Source: Item 23 — RECEIPTS (FDD pages 56–189)
What This Means (2024 FDD)
According to Baya Bar's 2024 Franchise Disclosure Document, upon the expiration or termination of the agreement, the franchisee must adhere to certain non-compete and confidentiality covenants. For 24 months after the agreement ends, the franchisee is prohibited from diverting business from Baya Bar outlets to competitors, participating in any acai or smoothie bowl business within five miles of the Development Area or any Baya Bar location, or taking any action that harms the goodwill associated with the Baya Bar brand.

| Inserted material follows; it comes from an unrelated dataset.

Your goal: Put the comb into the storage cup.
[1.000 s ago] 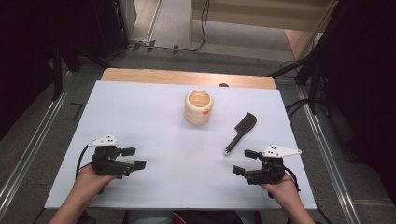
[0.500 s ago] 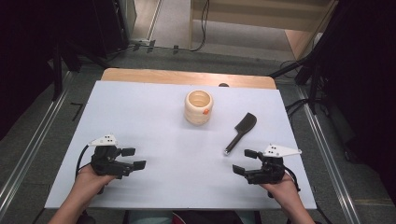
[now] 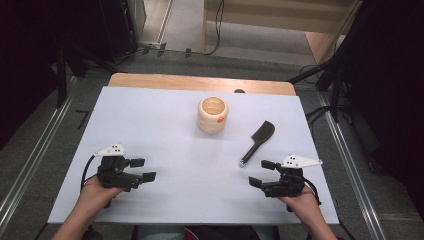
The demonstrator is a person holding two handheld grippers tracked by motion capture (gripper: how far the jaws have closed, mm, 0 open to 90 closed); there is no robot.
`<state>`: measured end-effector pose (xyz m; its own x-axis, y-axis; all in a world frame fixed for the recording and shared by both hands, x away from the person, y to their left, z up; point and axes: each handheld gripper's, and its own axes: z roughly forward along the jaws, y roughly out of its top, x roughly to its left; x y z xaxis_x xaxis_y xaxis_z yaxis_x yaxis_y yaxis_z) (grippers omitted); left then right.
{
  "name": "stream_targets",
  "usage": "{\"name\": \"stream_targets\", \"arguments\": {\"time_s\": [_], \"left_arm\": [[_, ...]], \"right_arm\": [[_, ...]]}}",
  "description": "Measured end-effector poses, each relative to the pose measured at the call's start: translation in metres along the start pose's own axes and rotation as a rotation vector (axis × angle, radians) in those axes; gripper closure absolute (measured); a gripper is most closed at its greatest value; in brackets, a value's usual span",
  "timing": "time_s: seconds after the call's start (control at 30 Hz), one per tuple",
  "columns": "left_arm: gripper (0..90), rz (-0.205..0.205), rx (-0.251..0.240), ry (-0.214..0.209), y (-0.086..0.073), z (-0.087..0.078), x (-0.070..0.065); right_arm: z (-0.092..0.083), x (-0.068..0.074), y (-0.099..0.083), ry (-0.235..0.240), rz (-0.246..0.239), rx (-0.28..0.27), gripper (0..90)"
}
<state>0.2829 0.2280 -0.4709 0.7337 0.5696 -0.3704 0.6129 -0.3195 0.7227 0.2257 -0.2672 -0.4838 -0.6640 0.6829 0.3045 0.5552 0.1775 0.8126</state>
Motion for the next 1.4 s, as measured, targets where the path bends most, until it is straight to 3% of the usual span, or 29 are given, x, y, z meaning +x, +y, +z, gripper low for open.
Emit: {"name": "stream_targets", "arguments": {"time_s": [0.8,1.13,1.4], "left_arm": [[19.4,-0.002,0.007,0.001,0.0,0.001,0.0],[19.5,-0.002,0.01,0.002,0.0,0.001,0.0],[19.4,0.001,0.011,0.001,0.0,0.002,0.0]], "right_arm": [[0.0,-0.001,0.0,-0.007,0.005,-0.009,12.0],[0.004,-0.005,0.004,-0.058,0.045,-0.027,11.9],[0.004,-0.014,0.013,-0.141,0.055,-0.08,12.0]]}}
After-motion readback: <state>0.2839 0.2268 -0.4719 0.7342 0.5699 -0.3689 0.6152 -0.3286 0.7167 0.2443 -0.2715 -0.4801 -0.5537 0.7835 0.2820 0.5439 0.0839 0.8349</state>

The franchisee must also maintain the confidentiality of Baya Bar's trade secrets and confidential information, which includes recipes, methods, customer lists, vendor partnerships, sales and technical data, financial information, costs, product details, software, website design, and the contents of the operations manual. This obligation extends beyond the termination of the agreement, requiring the franchisee to protect this information and not use it for their own or anyone else's benefit.
Baya Bar emphasizes the reasonableness of these restrictions, citing the franchisee's other skills and experience as providing alternative income opportunities. The franchisor retains the right to reduce the scope or duration of these covenants if they are deemed unreasonable. Violation of these covenants could result in immediate and irreparable harm to Baya Bar, potentially leading to injunctive relief to prevent the franchisee from engaging in prohibited activities.
These post-termination covenants are designed to protect Baya Bar's competitive advantage and brand reputation. Prospective franchisees should carefully consider these restrictions and their potential impact on their future business endeavors. It is also important to note that these obligations survive the termination or expiration of the agreement.